Ish y Ezra discutieron en privado el caso de George y Maurine, y concluyeron que la pareja, gente de buena voluntad, era aceptable. Ish pensó sonriendo que era como admitir a un nuevo socio en un club, pero los candidatos eran tan escasos, que no se podía ser demasiado exigente. Llevaron a George y Maurine a San Lupo.

Ish y Maurine descubrieron que les había ocurrido algo parecido. Cuando Maurine era niña, y vivía en Dakota del Sur, la había mordido una serpiente de cascabel.

A finales de año, Em dio a luz otro hijo al que llamaron Roger. Los habitantes de San Lupo eran ahora siete adultos y cuatro niños, sin contar a Evie. En ese entonces, al principio en broma, empezaron a llamarse a sí mismos la Tribu.

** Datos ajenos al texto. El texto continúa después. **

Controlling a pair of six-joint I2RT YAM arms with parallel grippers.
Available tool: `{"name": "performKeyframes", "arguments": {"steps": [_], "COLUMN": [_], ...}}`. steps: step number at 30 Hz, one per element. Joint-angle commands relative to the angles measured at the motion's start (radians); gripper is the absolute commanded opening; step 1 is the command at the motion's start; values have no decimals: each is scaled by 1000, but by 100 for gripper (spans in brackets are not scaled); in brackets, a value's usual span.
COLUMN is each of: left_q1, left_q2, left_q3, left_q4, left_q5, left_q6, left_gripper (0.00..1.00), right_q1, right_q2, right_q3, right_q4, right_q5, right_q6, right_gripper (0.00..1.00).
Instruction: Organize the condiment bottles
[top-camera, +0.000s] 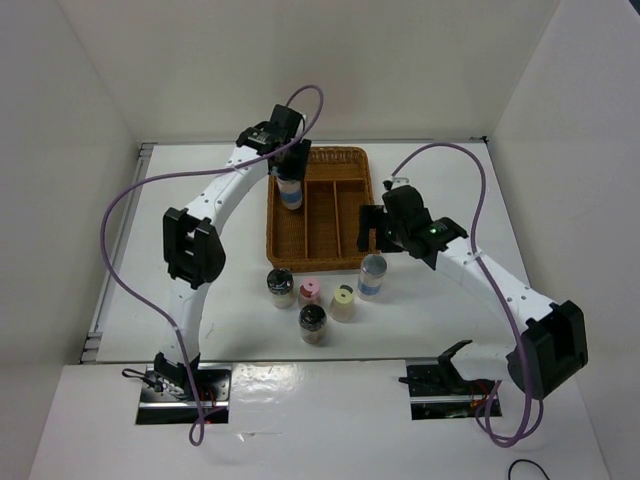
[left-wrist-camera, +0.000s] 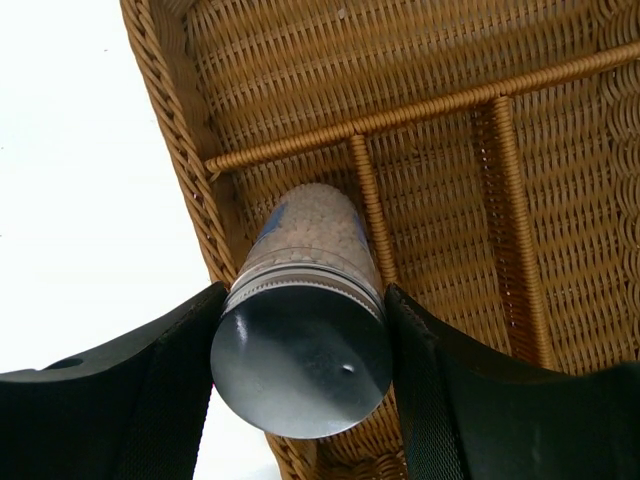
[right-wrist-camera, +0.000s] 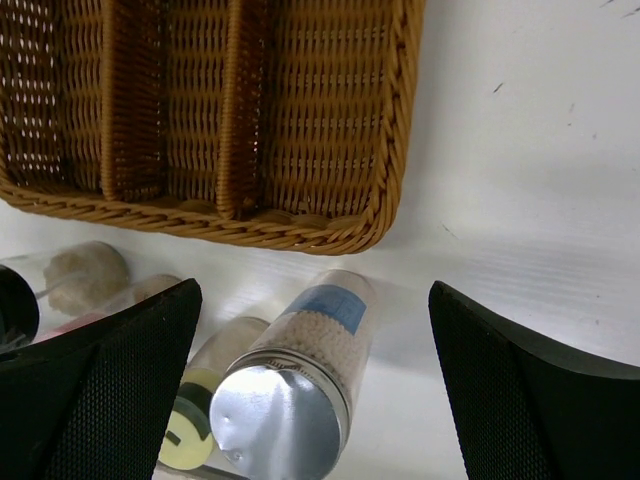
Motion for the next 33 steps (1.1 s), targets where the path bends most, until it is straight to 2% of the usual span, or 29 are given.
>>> {"name": "performKeyframes", "arguments": {"steps": [1, 14, 17, 18, 19, 22, 28, 33], "left_q1": [7, 16, 16, 16, 16, 16, -2, -2], "left_q2": [14, 63, 72, 72, 72, 63, 32, -31], "left_q3": [67, 67, 67, 67, 67, 67, 67, 58], "left_q4": [36, 18, 9, 9, 9, 9, 0, -20], "left_q5": [9, 18, 18, 18, 18, 7, -20, -31], "left_q6": [32, 50, 50, 50, 59, 59, 59, 59], "left_gripper": [43, 50, 66, 80, 88, 98, 100, 100], "right_q1": [24, 62, 71, 71, 80, 91, 109, 142], "right_q2": [19, 62, 53, 44, 44, 33, 12, 12], "right_q3": [25, 72, 72, 72, 72, 63, 42, 32], "right_q4": [0, -103, -114, -125, -125, -134, -152, -163], "right_q5": [25, 55, 42, 42, 32, 7, 7, 18], "right_q6": [-24, -25, -2, -1, 12, 12, 31, 60], "right_gripper": [98, 98, 98, 98, 98, 98, 98, 94]}}
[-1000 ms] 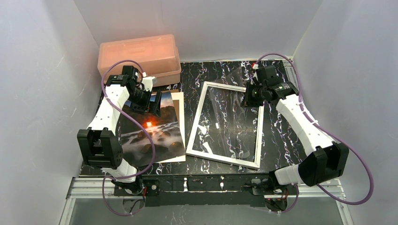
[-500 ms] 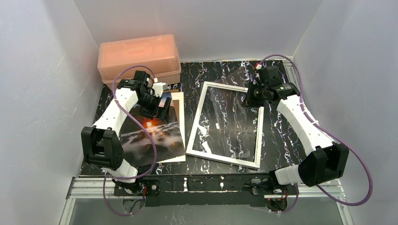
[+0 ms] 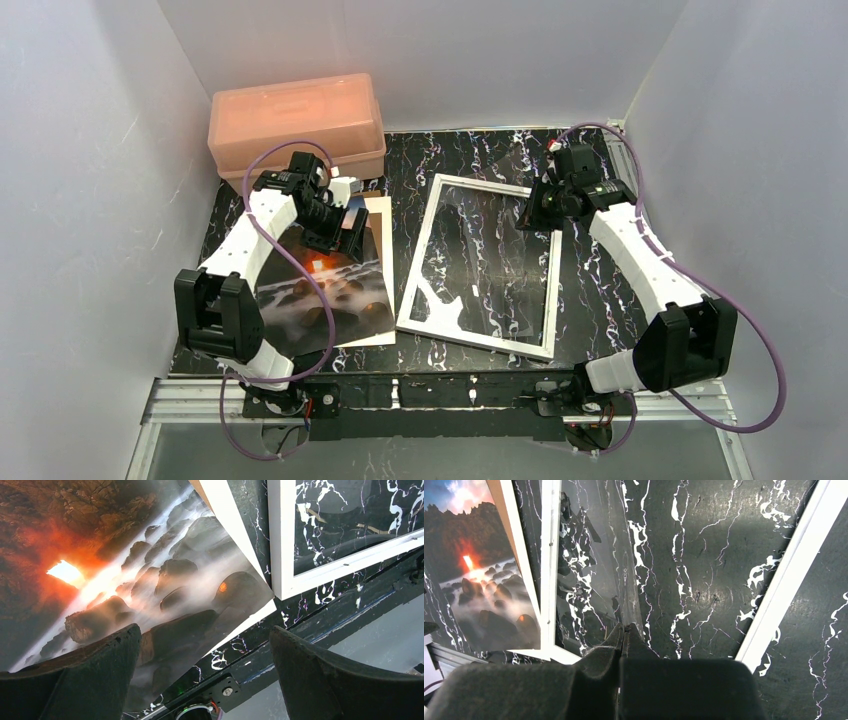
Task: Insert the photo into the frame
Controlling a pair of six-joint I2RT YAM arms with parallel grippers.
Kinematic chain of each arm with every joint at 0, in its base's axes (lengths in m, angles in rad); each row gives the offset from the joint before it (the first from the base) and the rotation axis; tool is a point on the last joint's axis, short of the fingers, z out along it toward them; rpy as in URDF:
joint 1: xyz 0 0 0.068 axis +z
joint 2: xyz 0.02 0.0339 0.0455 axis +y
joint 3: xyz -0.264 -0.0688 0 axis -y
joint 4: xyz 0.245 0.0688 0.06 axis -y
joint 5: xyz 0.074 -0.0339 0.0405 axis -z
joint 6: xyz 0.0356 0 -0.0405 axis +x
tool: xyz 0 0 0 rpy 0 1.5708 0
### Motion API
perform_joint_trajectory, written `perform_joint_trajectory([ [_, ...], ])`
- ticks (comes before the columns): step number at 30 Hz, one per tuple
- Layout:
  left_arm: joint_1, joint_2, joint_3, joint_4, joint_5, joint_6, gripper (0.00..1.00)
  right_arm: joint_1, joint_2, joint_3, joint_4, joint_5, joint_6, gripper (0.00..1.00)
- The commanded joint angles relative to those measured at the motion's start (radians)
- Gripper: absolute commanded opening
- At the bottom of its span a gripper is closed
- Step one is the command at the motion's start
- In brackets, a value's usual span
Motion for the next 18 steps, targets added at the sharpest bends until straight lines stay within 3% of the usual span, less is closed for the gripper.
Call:
perform_joint_trajectory([
  [1,-0.003,-0.049,-0.017,-0.003,0.015,0.004,0.98,-0.004,0.004,-0.011,0.045,-0.033,0.010,0.01],
  [18,-0.016,-0.008,-0.063,0.074,0.059,0.008,0.99,-0.021,-0.019,-0.071,0.071,-0.023,0.009,0.01],
])
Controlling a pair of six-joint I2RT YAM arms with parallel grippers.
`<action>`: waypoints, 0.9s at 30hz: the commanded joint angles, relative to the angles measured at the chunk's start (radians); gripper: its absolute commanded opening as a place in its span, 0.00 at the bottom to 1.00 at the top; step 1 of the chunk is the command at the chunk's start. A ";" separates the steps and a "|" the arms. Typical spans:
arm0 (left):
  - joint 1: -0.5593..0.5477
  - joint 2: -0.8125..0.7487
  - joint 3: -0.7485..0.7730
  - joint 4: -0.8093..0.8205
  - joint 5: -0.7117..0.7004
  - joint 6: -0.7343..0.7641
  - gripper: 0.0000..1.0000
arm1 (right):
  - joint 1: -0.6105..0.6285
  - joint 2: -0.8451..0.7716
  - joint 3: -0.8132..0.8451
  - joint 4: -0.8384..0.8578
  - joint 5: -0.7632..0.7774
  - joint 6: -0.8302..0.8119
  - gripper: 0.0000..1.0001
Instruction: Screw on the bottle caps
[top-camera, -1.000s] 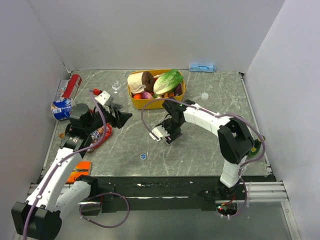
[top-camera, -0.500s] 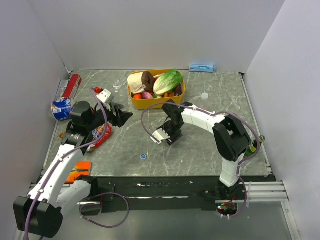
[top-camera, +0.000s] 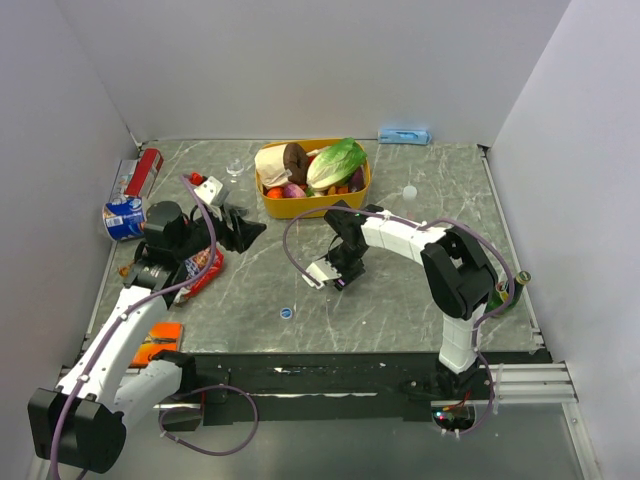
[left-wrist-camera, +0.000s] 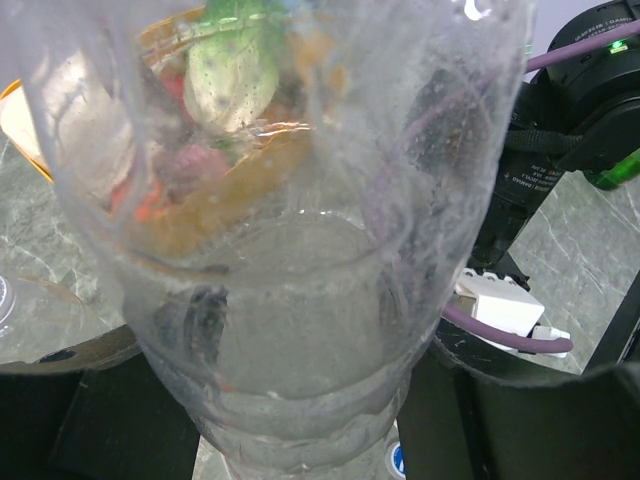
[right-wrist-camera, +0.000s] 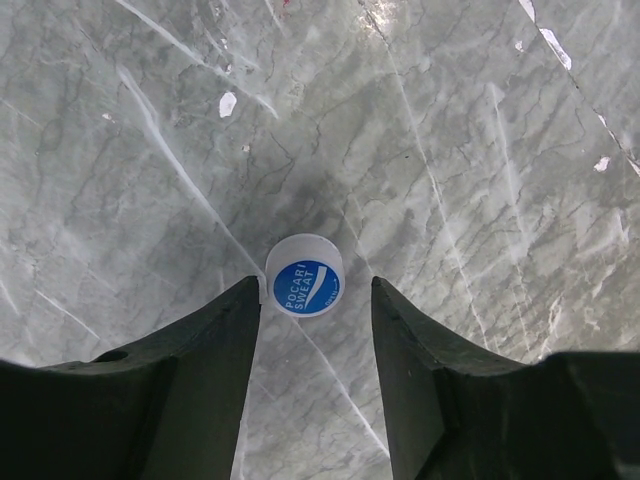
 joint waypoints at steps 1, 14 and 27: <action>0.007 -0.003 0.031 0.058 0.017 -0.018 0.01 | -0.004 0.007 -0.003 -0.012 -0.016 -0.002 0.54; 0.007 -0.001 0.023 0.056 0.018 -0.018 0.01 | 0.002 0.012 -0.026 0.016 -0.007 0.028 0.50; 0.007 0.004 0.017 0.053 0.023 -0.013 0.01 | 0.011 0.012 -0.012 0.029 -0.030 0.079 0.35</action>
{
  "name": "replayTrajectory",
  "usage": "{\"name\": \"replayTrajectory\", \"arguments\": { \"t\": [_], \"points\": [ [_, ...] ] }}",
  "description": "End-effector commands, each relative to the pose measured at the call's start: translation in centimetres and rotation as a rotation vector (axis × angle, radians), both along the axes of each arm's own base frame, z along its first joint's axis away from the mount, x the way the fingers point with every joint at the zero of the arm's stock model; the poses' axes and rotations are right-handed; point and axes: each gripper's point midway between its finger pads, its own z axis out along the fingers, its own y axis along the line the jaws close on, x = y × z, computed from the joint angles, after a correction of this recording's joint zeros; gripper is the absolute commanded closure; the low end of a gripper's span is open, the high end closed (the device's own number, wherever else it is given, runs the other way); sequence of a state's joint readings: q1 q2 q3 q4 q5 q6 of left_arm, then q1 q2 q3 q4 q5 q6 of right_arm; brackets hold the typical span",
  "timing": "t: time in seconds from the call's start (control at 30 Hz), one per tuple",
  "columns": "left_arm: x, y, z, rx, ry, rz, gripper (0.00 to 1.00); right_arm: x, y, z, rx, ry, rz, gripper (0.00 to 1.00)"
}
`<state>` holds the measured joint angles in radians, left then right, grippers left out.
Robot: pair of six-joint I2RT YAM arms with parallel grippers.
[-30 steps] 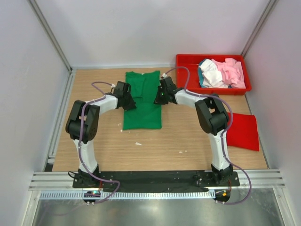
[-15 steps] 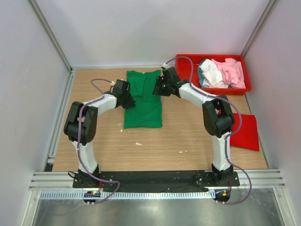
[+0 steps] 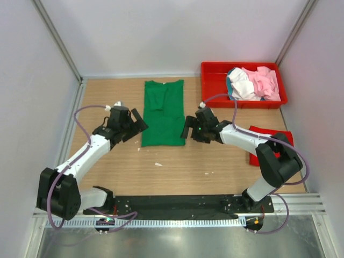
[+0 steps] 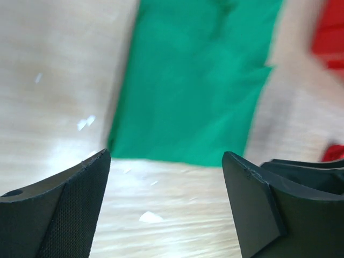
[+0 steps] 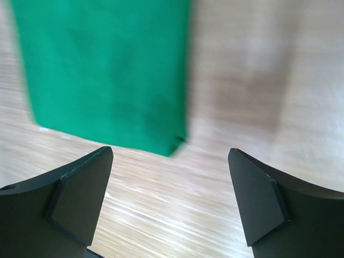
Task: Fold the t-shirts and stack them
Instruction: Fold the tshirt
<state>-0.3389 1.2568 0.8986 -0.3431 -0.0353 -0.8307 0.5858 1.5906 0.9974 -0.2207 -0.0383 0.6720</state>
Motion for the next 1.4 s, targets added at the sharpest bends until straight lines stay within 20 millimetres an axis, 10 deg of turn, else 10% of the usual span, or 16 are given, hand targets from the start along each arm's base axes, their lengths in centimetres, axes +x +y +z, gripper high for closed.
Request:
{"name": "replayTrajectory", "arguments": {
  "t": [0.0,0.5,1.37],
  "points": [
    [-2.2,0.7,-3.5,-0.018,0.097,0.04,0.15,0.2,-0.3,0.6,0.083,-0.024,-0.09,0.06],
    [-3.0,0.1,-10.8,-0.033,0.27,0.007,0.26,-0.2,0.5,-3.0,0.119,0.0,-0.074,0.2],
    [-3.2,0.3,-12.9,-0.039,0.302,-0.031,0.35,-1.9,1.6,-6.1,0.134,0.079,-0.086,0.36]
  ]
}}
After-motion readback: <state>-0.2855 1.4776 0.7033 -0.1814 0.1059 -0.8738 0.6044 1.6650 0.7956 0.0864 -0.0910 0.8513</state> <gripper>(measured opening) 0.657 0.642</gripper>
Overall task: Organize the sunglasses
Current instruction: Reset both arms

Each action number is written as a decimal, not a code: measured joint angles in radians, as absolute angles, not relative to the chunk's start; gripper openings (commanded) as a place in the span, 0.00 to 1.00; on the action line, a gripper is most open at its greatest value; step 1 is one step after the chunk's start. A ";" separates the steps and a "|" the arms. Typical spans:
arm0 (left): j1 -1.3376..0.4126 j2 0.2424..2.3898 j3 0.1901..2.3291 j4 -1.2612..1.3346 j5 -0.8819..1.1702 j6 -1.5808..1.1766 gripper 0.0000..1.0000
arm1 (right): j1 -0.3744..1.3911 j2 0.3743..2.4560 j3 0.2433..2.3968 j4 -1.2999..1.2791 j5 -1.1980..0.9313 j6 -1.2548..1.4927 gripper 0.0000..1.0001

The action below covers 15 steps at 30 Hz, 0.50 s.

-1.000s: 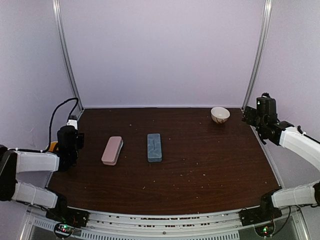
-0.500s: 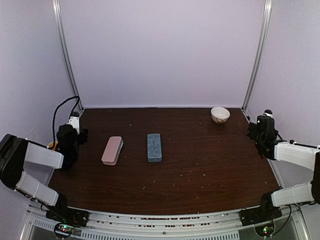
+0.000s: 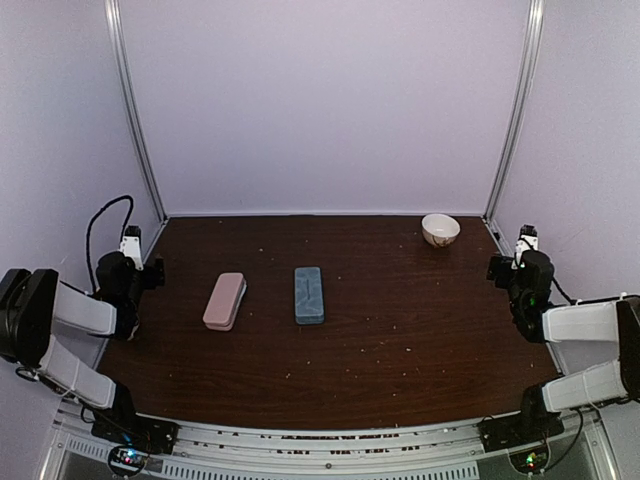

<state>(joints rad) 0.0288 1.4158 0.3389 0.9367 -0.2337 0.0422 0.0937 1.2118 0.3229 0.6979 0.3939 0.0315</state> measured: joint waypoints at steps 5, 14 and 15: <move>0.029 1.416 0.336 0.943 -0.191 0.028 0.96 | 0.094 1.212 0.321 0.751 0.303 0.021 1.00; 0.029 1.416 0.335 0.947 -0.175 0.025 0.98 | 0.086 1.355 0.269 0.971 0.171 0.022 1.00; 0.029 1.416 0.335 0.948 -0.175 0.025 0.98 | 0.083 1.357 0.265 0.973 0.164 0.022 1.00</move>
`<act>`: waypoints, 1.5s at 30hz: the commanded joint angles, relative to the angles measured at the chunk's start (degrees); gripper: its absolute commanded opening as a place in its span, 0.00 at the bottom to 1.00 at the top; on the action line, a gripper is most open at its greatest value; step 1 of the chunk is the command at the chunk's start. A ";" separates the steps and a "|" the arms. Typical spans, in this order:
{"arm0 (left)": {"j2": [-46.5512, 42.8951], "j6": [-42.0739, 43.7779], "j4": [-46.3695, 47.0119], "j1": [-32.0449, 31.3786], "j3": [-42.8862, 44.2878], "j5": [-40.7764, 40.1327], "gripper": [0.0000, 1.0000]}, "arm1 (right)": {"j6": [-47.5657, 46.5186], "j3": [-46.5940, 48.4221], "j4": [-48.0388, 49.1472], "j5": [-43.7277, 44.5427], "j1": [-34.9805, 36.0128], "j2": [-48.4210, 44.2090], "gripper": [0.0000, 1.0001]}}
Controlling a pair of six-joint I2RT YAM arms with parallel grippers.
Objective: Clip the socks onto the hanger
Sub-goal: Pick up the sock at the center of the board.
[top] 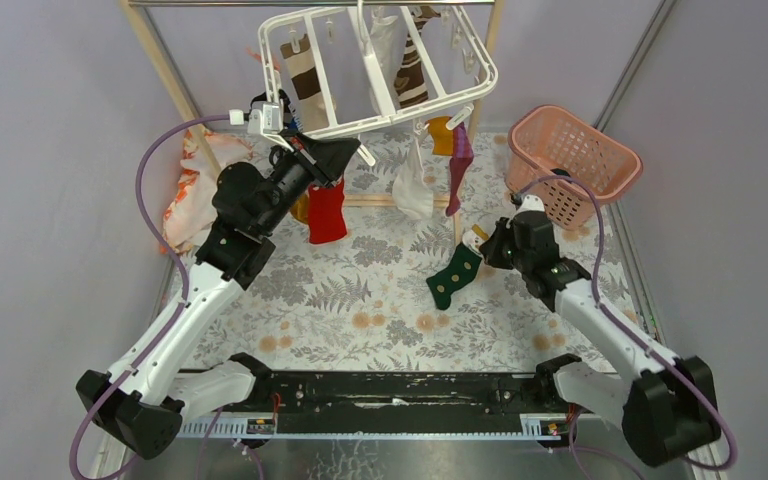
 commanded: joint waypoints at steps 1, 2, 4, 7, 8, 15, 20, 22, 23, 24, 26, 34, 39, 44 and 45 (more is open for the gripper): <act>-0.68 0.68 -0.80 0.25 -0.63 2.05 0.00 | -8.98 -3.96 4.31 -11.79 -0.10 -9.09 0.00; -0.68 0.61 -0.80 0.24 -0.52 2.07 0.00 | -10.01 -4.76 5.12 -14.04 -0.08 -11.56 0.00; -0.59 0.46 -0.65 0.29 -0.48 2.06 0.00 | -10.16 -5.37 5.44 -17.29 -0.06 -15.40 0.00; -0.19 -0.06 -0.37 0.24 -0.13 2.42 0.00 | -9.94 -4.30 4.46 -22.91 -0.04 -18.88 0.00; 0.02 -0.22 -0.32 0.24 0.08 2.76 0.00 | -9.94 -3.83 3.78 -25.17 -0.04 -19.62 0.00; 0.56 -1.58 0.24 0.24 0.81 3.98 0.00 | -8.93 1.78 -1.71 -36.77 0.64 -21.57 0.00; 1.20 -1.62 -0.27 0.24 1.51 3.67 0.00 | -10.81 9.70 -7.13 -26.67 6.65 -20.41 0.00; 1.48 -1.48 -0.61 0.22 1.83 3.63 0.00 | -10.87 12.53 -7.25 -24.84 9.83 -18.91 0.00; 1.58 -1.40 -0.70 0.23 1.96 3.79 0.00 | -10.35 13.69 -6.30 -25.27 11.09 -17.91 0.00; 1.65 -1.31 -0.64 0.24 2.10 3.99 0.00 | -9.88 14.74 -5.09 -26.56 12.20 -16.94 0.00; 1.54 -1.11 -0.54 0.24 2.34 4.67 0.00 | -9.23 16.62 -2.85 -30.05 13.29 -14.56 0.00; 0.06 -0.71 -1.88 0.26 3.15 7.03 0.00 | -12.71 24.75 -3.15 -34.28 16.64 -4.86 0.00; 0.57 -0.93 -3.24 0.24 4.42 11.05 0.00 | -14.13 29.72 -3.87 -35.06 19.37 -1.10 0.00; 1.11 -1.00 -4.34 0.26 4.87 13.51 0.00 | -13.93 33.53 -2.37 -37.00 21.49 1.82 0.00; 1.06 -0.92 -4.51 0.24 4.84 13.70 0.00 | -14.05 34.32 -2.27 -37.24 21.61 2.36 0.00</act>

El año 5 no trajo ningún acontecimiento extraordinario. Molly y Jean tuvieron cada una un hijo. Ezra, dos veces padre, estaba muy contento. Ese año fue bautizado el año de los toros. En efecto, los bovinos se multiplicaron como anteriormente las hormigas y las ratas. Se veía pocas veces un caballo, raramente un carnero. Pero en las aún intactas praderas el número de cabezas de ganado vacuno alcanzó proporciones catastróficas. Los miembros de la Tribu podían comer carne a discreción, aunque a veces dura como suela. Pero uno salía de paseo y corría el peligro de encontrarse cara a cara con un toro furioso. Un tiro de revólver podía terminar con el problema, pero luego había que arrastrar el cadáver lejos de las casas, o aguantar el hedor. Todos se hicieron expertos en el arte de esquivar los cuernos puntiagudos. Esto al fin se convirtió en un deporte al que llamaron «el juego del toreo».

 

El año 6 fue memorable. En el curso de los doce meses, las cuatro mujeres dieron a luz. Aun Maurine, que parecía tener demasiados años. Em había predicado con el ejemplo, y ahora tener hijos era un honor. Todos los miembros de la Tribu habían vivido algún tiempo solos, y habían conocido lo que llamaban la Gran Soledad. El recuerdo de aquellas horas de horror todavía no se había borrado. Aun ahora, la Tribu no era más que una llamita, amenazada por las tinieblas. Cada nuevo niño parecía reanimar aquella claridad vacilante, y afirmar la esperanza de vencer la oscuridad y la muerte. Al terminar el año el número de niños se elevaba a diez y superaba ya al de adultos. Sin contar a Evie, que no participaba de ningún grupo.